Also assume that g^{-1} exists, and that g and g^{-1} are continuously differentiable. Then: f_Y(y) = f_X\!\left(g^{-1}(y)\right) \left|\det\!\left(\frac{\partial g^{-1}(y)}{\partial y}\right)\right|
where |\det(\cdot)| means to take the absolute value of the determinant.
So what? Suppose that X is a Gaussian random vector and we form some affine function of X such as: Y = AX + b.
- We can now form the PDF of Y → handy!
- This is going to be a key step in learning how to simulate correlated Gaussian random variables.
135.3 Example 1 with Gaussian
Let’s find the PDF of Y = AX + b in a couple of steps.
Start with scalar X and Y = kX, and X \sim N(0, \sigma_X^2).
Then X = \frac{1}{k}Y and so g^{-1}(y) = \frac{1}{k}y.
Also, \frac{\partial g^{-1}(y)}{\partial y} = \frac{1}{k}.
Therefore, f_Y(y) = f_X\!\left(\frac{y}{k}\right)\left|\frac{1}{k}\right| = \frac{1}{|k|}\frac{1}{\sqrt{2\pi}\sigma_X} \exp\!\left(-\frac{(y/k)^2}{2\sigma_X^2}\right) = \frac{1}{\sqrt{2\pi(\sigma_X k)^2}} \exp\!\left(-\frac{y^2}{2(\sigma_X k)^2}\right).
Therefore, multiplication by gain k results in a normally distributed random variable with scale change in standard deviation: Y \sim N(0, k^2\sigma_X^2).
135.4 Example 2 with Gaussian
Now, consider Y = AX + B where A is a constant (non-singular) matrix, B is a constant vector, and X \sim N(\bar{x}, \Sigma_{\tilde{X}}).

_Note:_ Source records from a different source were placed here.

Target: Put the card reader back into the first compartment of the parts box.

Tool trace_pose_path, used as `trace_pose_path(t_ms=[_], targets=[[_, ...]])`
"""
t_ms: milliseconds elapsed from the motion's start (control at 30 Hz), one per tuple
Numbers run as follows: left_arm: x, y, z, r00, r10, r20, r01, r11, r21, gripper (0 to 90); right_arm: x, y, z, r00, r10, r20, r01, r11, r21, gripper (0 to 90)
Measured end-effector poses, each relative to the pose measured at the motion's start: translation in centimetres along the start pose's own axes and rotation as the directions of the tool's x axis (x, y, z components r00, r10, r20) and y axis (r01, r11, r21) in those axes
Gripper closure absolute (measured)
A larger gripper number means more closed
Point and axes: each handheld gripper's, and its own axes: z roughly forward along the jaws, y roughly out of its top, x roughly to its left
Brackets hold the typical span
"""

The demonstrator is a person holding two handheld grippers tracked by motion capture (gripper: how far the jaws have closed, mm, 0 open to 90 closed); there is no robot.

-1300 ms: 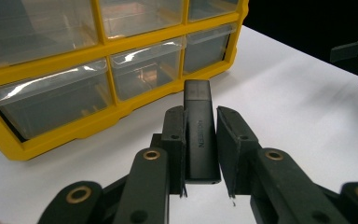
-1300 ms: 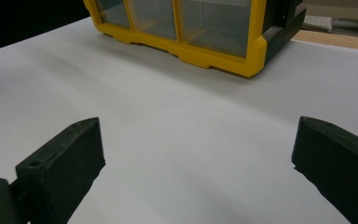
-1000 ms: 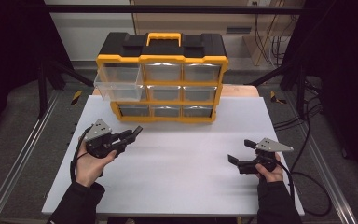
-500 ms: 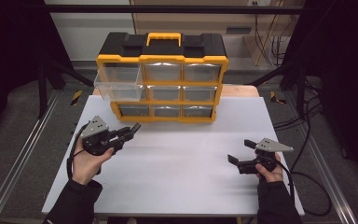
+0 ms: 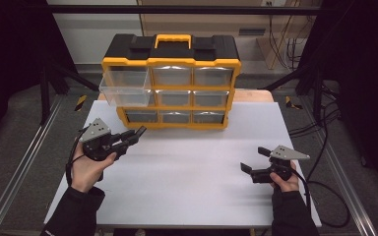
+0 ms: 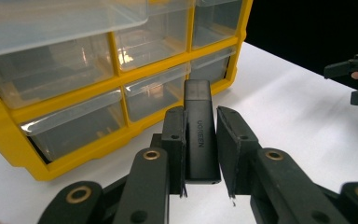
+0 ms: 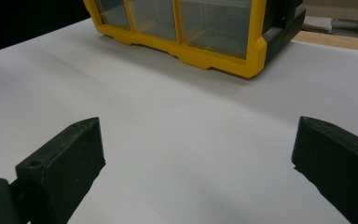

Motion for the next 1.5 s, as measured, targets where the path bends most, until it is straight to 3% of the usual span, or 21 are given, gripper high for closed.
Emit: trace_pose_path(t_ms=[1500], targets=[[0.8, 4.6, -2.9, 0.9987, 0.039, -0.032, -0.041, 0.9979, -0.051, 72.9, 0.0, 0.0, 0.0, 1.0, 0.0, 0.0, 0.0, 1.0, -0.005, 2.6]])
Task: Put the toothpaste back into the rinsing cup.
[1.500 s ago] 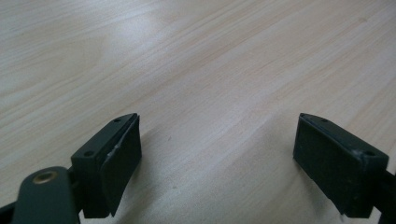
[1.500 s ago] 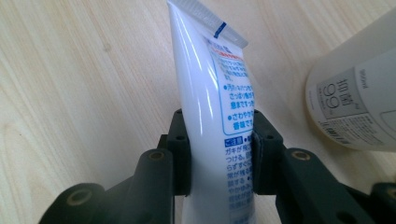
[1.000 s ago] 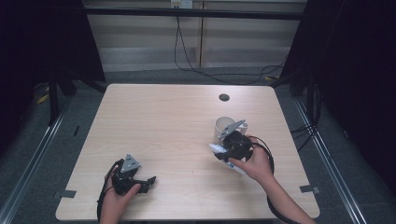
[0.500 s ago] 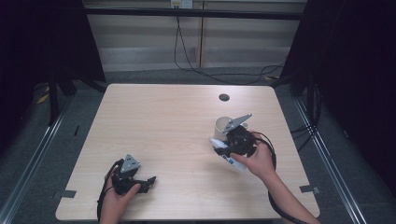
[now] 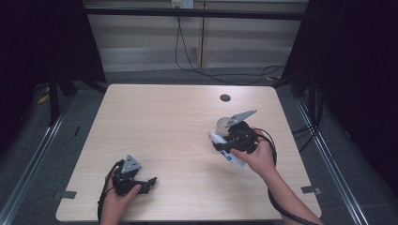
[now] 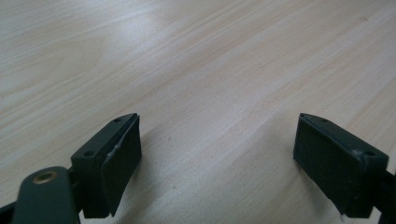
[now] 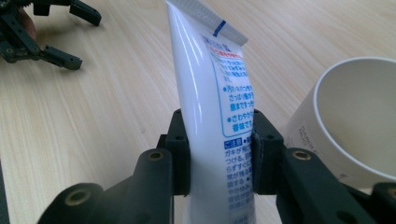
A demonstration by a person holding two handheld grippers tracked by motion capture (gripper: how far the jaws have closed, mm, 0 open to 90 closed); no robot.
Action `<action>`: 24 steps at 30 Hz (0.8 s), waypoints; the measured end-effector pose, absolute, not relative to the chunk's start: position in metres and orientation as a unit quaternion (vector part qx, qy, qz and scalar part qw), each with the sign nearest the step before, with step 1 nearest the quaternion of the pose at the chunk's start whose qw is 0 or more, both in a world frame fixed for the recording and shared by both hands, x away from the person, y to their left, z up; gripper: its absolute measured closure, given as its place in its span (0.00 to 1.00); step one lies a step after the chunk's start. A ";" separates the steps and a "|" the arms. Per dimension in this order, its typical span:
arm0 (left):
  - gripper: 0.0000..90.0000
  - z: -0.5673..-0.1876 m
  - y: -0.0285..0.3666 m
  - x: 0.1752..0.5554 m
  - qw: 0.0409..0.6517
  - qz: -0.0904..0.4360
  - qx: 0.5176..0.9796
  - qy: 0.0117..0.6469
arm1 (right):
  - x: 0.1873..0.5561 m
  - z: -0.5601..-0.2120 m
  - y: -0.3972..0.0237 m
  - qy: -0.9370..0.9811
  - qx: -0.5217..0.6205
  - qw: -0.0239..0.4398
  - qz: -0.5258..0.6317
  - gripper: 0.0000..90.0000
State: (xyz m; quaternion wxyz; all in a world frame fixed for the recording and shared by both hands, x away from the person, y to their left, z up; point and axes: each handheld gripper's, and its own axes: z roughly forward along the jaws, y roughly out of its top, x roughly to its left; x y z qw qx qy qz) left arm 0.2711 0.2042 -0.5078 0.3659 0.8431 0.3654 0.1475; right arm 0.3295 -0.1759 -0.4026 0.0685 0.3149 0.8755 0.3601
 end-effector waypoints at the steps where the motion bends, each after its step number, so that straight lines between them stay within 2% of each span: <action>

Then X = A^{-1}Y - A^{-1}B so g^{-1}(y) = A^{-1}y - A^{-1}B.
Also, \frac{\partial g^{-1}(y)}{\partial y} = A^{-1}.
The pdf of X is f_X(x) = \frac{1}{(2\pi)^{n/2}|\Sigma_{\tilde{X}}|^{1/2}} \exp\!\left[ -\frac{1}{2}(x-\bar{x})^T \Sigma_{\tilde{X}}^{-1}(x-\bar{x}) \right].
Therefore, f_Y(y) = |A^{-1}| \frac{1}{(2\pi)^{n/2}|\Sigma_{\tilde{X}}|^{1/2}} \exp\!\left[ -\frac{1}{2} \left(A^{-1}(y-B)-\bar{x}\right)^T \Sigma_{\tilde{X}}^{-1} \left(A^{-1}(y-B)-\bar{x}\right) \right].
We are going to simplify this expression on the next slide.
To do so, note that we can use standard properties of expectation to show that \bar{y} = A\bar{x} + B and \Sigma_{\tilde{Y}} = A\Sigma_{\tilde{X}}A^T.
135.5 Example 2 with Gaussian (cont)
Goal: simplify the following expression, knowing that \bar{y} = A\bar{x} + B \qquad\text{and}\qquad \Sigma_{\tilde{Y}} = A\Sigma_{\tilde{X}}A^T.
f_Y(y) = |A^{-1}| \frac{1}{(2\pi)^{n/2}|\Sigma_{\tilde{X}}|^{1/2}} \exp\!\left[ -\frac{1}{2} \left(A^{-1}(y-B)-\bar{x}\right)^T \Sigma_{\tilde{X}}^{-1} \left(A^{-1}(y-B)-\bar{x}\right) \right]
= \frac{1}{(2\pi)^{n/2}\left(|A||\Sigma_{\tilde{X}}||A^T|\right)^{1/2}} \exp\!\left[ -\frac{1}{2}(y-\bar{y})^T (A^{-1})^T \Sigma_{\tilde{X}}^{-1} A^{-1} (y-\bar{y}) \right]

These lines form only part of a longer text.